A organização por trás dos médicos

Dra. Carolina Batista, médica, diretora da unidade médica de Médicos Sem Fronteiras Brasil

Desde que o governo brasileiro anunciou a proposta de trazer médicos do exterior para cobrir algumas lacunas do Sistema Único de Saúde, a organização Médicos Sem Fronteiras (MSF) vem sendo citada tanto por defensores quanto por críticos da medida. Temos sido também questionados: como conseguimos levar médicos para os rincões da África e oferecer atendimento onde não há qualquer infraestrutura? E como é possível garantir a qualidade do trabalho com equipes de várias nacionalidades?
 
Médicos Sem Fronteiras é uma organização internacional fundada há mais de 40 anos para levar ajuda médica a pessoas em situação de crise humanitária, como conflitos, epidemias, desastres naturais e outros contextos onde a saúde e a sobrevivência das pessoas se veem ameaçadas e não há capacidade por parte de governos ou outras organizações locais de responder às necessidades.
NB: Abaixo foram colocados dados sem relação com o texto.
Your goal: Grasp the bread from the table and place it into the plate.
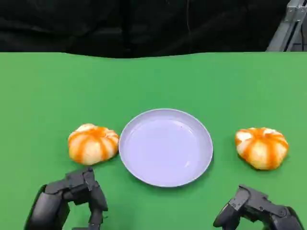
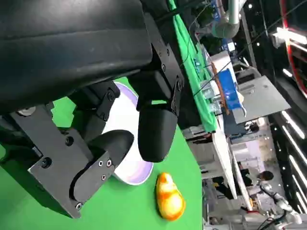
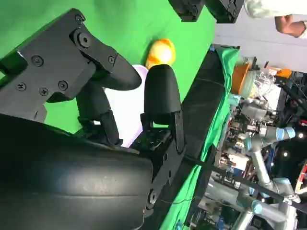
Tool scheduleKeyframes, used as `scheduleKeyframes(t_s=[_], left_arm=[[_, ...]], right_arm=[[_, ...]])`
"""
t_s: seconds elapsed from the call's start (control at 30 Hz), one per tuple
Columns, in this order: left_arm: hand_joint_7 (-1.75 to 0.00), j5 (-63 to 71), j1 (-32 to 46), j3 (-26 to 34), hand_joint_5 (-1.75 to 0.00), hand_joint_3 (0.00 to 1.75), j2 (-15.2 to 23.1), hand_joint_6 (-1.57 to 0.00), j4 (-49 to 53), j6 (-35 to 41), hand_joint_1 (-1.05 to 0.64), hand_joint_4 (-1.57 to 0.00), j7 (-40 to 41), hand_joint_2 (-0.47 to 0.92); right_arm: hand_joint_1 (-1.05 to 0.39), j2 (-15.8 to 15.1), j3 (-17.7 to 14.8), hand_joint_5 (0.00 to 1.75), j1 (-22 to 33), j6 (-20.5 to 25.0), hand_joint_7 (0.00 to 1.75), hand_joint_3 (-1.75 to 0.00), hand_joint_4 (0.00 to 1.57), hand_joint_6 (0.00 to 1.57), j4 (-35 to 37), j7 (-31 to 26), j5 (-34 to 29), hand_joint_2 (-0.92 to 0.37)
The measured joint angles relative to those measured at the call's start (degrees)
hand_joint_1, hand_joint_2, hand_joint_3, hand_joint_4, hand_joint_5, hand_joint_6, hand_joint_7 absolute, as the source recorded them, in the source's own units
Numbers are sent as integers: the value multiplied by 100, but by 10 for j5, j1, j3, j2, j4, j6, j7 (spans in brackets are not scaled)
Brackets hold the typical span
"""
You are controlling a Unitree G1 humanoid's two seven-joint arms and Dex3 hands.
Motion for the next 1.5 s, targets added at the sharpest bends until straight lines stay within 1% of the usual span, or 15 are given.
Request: scheduleKeyframes(t_s=[0.47, 0.5, 0.53, 0.6, 0.63, 0.67, 0.7, 0.77, 0.83, 0.93, 1.03, 1.1, 1.17, 1.3, 1.5], left_arm=[[-151, 0, 0, 1, -168, 159, 2, -82, 0, 0, -5, -87, 0, 24], [-150, 0, 0, 1, -167, 159, 2, -82, 0, 0, -5, -87, 0, 24], [-140, -1, 0, 1, -161, 155, 2, -82, 0, 0, -4, -86, 0, 27], [-134, -4, 0, 1, -157, 152, 3, -83, 0, 1, -3, -85, 0, 29], [-112, -8, 0, 1, -141, 131, 3, -78, 0, 1, -6, -78, 0, 38], [-81, -9, 0, 1, -125, 97, 4, -77, 0, 1, -12, -71, 0, 54], [-65, -7, 0, 2, -119, 79, 6, -78, 0, 1, -14, -68, 0, 63], [-41, 6, -2, 6, -109, 46, 14, -75, 0, 0, -22, -57, 0, 78], [-26, 31, -6, 12, -97, 24, 24, -68, 1, -5, -33, -47, 2, 88], [-14, 92, -15, 21, -84, 15, 41, -54, 1, -5, -39, -33, 23, 92], [-11, 155, -22, 28, -80, 14, 63, -50, -2, 7, -39, -30, 41, 92], [-5, 170, -24, 30, -73, 12, 68, -38, -4, 12, -48, -18, 47, 92], [-1, 229, -27, 29, -68, 10, 76, -30, -28, 52, -53, -10, 54, 92], [0, 340, -45, 29, -67, 8, 102, -28, -83, 145, -55, -8, 62, 92], [0, 367, -49, 16, -67, 8, 106, -28, -102, 181, -56, -8, 71, 92]], right_arm=[[-16, 0, 3, 163, 3, 8, 139, -129, 73, 70, -5, 0, 4, -38], [-16, 0, 3, 163, 3, 8, 139, -129, 73, 70, -5, 0, 3, -38], [-16, 0, 3, 163, 3, 8, 139, -130, 73, 70, -5, 0, 3, -38], [-16, 0, 3, 162, 3, 8, 139, -130, 73, 70, -5, 0, 3, -38], [-16, 0, 3, 162, 3, 8, 139, -130, 73, 70, -5, 0, 3, -38], [-16, 0, 3, 162, 3, 8, 139, -130, 73, 70, -5, 0, 3, -38], [-16, 1, 3, 162, 3, 8, 139, -130, 73, 70, -5, 0, 3, -37], [-16, 2, 4, 163, 4, 8, 139, -131, 73, 70, -5, -2, -1, -37], [-17, 2, 6, 164, 4, 9, 140, -131, 72, 70, -6, -4, -5, -38], [-17, 3, 7, 165, 5, 14, 140, -131, 71, 69, -7, -5, -8, -38], [-17, 5, 9, 165, 6, 17, 141, -131, 71, 69, -9, -5, -8, -38], [-17, 5, 9, 167, 6, 18, 142, -132, 72, 68, -12, -5, -8, -38], [-18, 9, 11, 168, 7, 23, 144, -133, 72, 68, -18, -6, -8, -37], [-18, 14, 16, 168, 7, 29, 145, -133, 72, 67, -21, -10, -9, -37], [-17, 14, 21, 169, 7, 33, 146, -135, 71, 66, -25, -11, -9, -36]])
Ao longo desses anos, desenvolvemos protocolos para o manejo de cada doença e criamos kits que contêm os insumos necessários para cada situação, que são despachados rapidamente para qualquer local do mundo. Desenvolvemos processos de gestão, incluindo o controle do estoque e a supervisão das equipes, que asseguram a qualidade dos projetos em qualquer lugar do planeta, quaisquer sejam as nacionalidades dos profissionais envolvidos.
 
Nossos profissionais passam por um rigoroso processo de seleção. Além do diploma, precisam ter experiência profissional comprovada, motivação humanitária, flexibilidade para trabalhar em contextos difíceis e falar inglês ou francês. Em campo, nossos médicos jamais estão sozinhos. Quando a organização decide atuar em determinado local, enviamos uma equipe internacional multidisciplinar para a região, com médicos, logísticos, farmacêuticos e outros profissionais. Essa equipe é reforçada por profissionais locais, que conhecem o contexto, as comunidades e a língua local, o que é essencial para garantir o êxito das ações.
 
É claro que enfrentamos desafios. Trabalhar todo o tempo com uma equipe multicultural, usando uma língua que não a sua própria, pode não ser fácil para alguns. Além disso, quando estamos em campo, não dispomos dos equipamentos de última geração e alta tecnologia aos quais teríamos acesso em alguns hospitais dos grandes centros urbanos no Brasil. Ainda assim, somos capazes de diagnosticar e tratar as condições que mais afetam as pessoas naqueles locais, usando ferramentas específicas e adaptadas às necessidades do local. O teste de diagnóstico para malária, por exemplo, uma das três doenças que mais matam na África, pode ser feito em apenas 15 minutos, e o paciente já recebe tratamento imediatamente no caso de resultado positivo. Foi assim que, em 2012, tratamos mais de 1.642.000 pessoas com malária pelo mundo. Pessoas que, de outro modo, teriam suas vidas ameaçadas por uma doença curável.
 
O que nos motiva a fazer esse trabalho? Como médica, trabalhando há sete anos com MSF e tendo estado em países como Líbia, Somália, Camarões, Bolívia eu acredito que a ajuda humanitária não tem fronteiras. O sofrimento de alguém que está do outro lado do mundo não é menos importante do que o de uma pessoa que está ao meu lado. E quando estou em uma comunidade, sei que nossa presença é determinada simplesmente pelas necessidades de saúde das pessoas.  É com base nessa premissa, fundamentada na ética médica e nos princípios humanitários de imparcialidade, neutralidade e independência, que atuamos. É graças a essa convicção que nós, médicos e outros profissionais de Médicos Sem Fronteiras, nos disponibilizamos a ir para regiões remotas, trabalhar sob condições adversas, mas sabendo que teremos disponíveis as ferramentas necessárias para atender nossos pacientes, que receberemos apoio da organização quando precisamos, aprenderemos com colegas de outras áreas e países e voltaremos com a sensação de que, mesmo diante das dificuldades, teremos tido um impacto direto na vida das pessoas, oferecendo o melhor que estava ao nosso alcance.